Las organizaciones políticas que llamamos estados nacen para cumplir dos funciones fundamentales: por un lado, proteger la vida, libertades y bienes de sus habitantes y, por el otro, impartir justicia de manera imparcial y objetiva. Todas las otras funciones que se le han ido adjudicando a los estados a través de la historia son adicionales y subsidiarias y sobre el alcance de ellas versa el grueso de la discusión política contemporánea. Más o menos estado. Pero hay consenso en que si los estados no cumplen sus dos funciones originarias y principales fracasan, devienen en lo que un sector de la doctrina ha llamado “estados fallidos”.
Seguridad y justicia, por tanto, son los dos fines fundamentales que los estados deben atender como prioritarios. Son ellos, además, la razón para que deban tener el monopolio de la fuerza y son las bases sobre las cuales se asienta la convivencia pacífica. Si el estado no puede garantizarlos, tarde o temprano grupos de ciudadanos se organizarán para defenderse y harán justicia por propia mano. En Colombia lo vivimos con la erupción de los grupos de autodefensas. La espiral autodestructiva solo se detuvo con “la seguridad democrática” de Álvaro Uribe, asentada en dos decisiones vitales de Andrés Pastrana: el plan Colombia y la reforma del Ejército. Sin el fortalecimiento de la Fuerza Pública, de la mano de la inequívoca voluntad política del gobierno, hubieran sido imposibles el desmonte de los grupos “paramilitares” y, después, la negociación con las Farc.
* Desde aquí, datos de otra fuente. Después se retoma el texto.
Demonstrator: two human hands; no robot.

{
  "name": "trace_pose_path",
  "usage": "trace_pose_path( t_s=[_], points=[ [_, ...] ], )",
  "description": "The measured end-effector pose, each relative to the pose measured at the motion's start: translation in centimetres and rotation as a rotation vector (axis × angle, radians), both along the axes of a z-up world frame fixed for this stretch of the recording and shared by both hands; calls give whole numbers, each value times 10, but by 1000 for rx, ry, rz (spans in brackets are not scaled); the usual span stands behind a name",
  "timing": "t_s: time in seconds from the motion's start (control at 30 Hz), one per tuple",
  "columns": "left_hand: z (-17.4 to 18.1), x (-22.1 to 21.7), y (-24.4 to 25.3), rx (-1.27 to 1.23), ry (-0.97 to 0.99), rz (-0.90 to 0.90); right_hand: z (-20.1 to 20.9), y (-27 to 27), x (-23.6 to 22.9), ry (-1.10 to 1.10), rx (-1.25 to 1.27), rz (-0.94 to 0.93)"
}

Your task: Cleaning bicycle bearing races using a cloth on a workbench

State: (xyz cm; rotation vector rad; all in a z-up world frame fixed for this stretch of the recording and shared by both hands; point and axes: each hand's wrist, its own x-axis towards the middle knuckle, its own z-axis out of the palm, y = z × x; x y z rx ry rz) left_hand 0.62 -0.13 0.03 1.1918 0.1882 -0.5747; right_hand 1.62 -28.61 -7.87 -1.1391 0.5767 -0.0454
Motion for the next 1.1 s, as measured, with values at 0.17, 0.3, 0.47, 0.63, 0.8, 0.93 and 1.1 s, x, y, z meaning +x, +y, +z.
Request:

La moción de censura al anterior ministro de Defensa y los actos de vandalismo tras el paro del 21 deben leerse también desde esa perspectiva. La moción al entonces ministro, planteada con la intención de volver al Gobierno rehén de las mayorías del Congreso, devino en un debate sobre el ataque a un campamento de las “disidencias” de las Farc que trajo como resultado el debilitamiento estructural de la potencia aérea del Estado, la ventaja estratégica que aún mantiene el Estado para enfrentar a los grupos armados organizados. Los ataques a la Policía y los saqueos a comercios, bancos y viviendas en Cali la tarde del 21 y en Bogotá esa noche y la del viernes, tienen un efecto sicológico aún más dañino: primero, la percepción creciente de que es posible agredir a un policía sin que ello suponga riesgo alguno para los agresores y, después, la sensación de que ni siquiera en casa se está seguro. Se propagan la incertidumbre y el miedo. Empoderar a la Policía, definir con claridad su capacidad de respuesta frente a las agresiones, es fundamental para el futuro de la seguridad ciudadana. En otros países, inequívocamente “civilizados”, cualquier situación que amenace la vida o integridad física del policía o de los ciudadanos inocentes que debe defender, autoriza al uso de la fuerza disponible, incluso a quitar la vida del agresor.
La semana previa al paro insistí una y otra vez en que no me preocupaba la protesta sino la deriva violenta con que podía venir acompañada. Las advertencias fueron insuficientes. Hasta el viernes, en que por fin se tomaron medidas, los violentos parecían ir ganando la partida. ¿Una minoría? Sin duda. La inmensa mayoría de colombianos es pacífica como en paz trascurrió el grueso de la protesta. Pero basta con unos centenares de violentos para generar el caos. Y en el caos son más lo que se suman al vandalismo. En el momento en que escribo esta columna, sábado en la mañana, no se posible saber si en la tarde y en la noche se mantendrá el orden, si como anoche en Bogotá habrá disturbios y saqueos, o si tras una relativa calma del fin de semana, el lunes se volverá a los bloqueos y a la violencia. La clave, creo, es la respuesta firme del Gobierno. En el momento en que de la impresión de que la situación se le escapa de las manos, perderá el control que aún tiene.
Y no puede darse ese lujo. Al problema de gobernabilidad que tiene ya en el Congreso se añadió en las elecciones uno con las regiones: en la mayoría de las ciudades capitales se eligieron mandatarios opositores. Es, además, un gobierno sumamente impopular, como lo reflejan las encuestas y, hay que decirlo, las protestas del 21. Si a ello se sumara que se pierda la gobernabilidad en las calles, la situación será insostenible. Como antes, insisto ahora en que la gobernabilidad es, de lejos, el principal desafío de Duque.
La percepción de debilidad no lo ayuda en el propósito de conseguirla. Los políticos huelen la sangre a distancia. Ya la antigua unidad nacional lo acorraló en el Congreso. Ahora la izquierda, atribuyéndose un discutible liderazgo en el 21, lo sentó a la mesa. Tengo serias preocupaciones sobre el impacto en la democracia de arrinconar a un gobierno elegido con la mayor votación en la historia, hacerlo deponer su programa de gobierno e imponerle la agenda de los derrotados. Pero eso es harina para otra columna.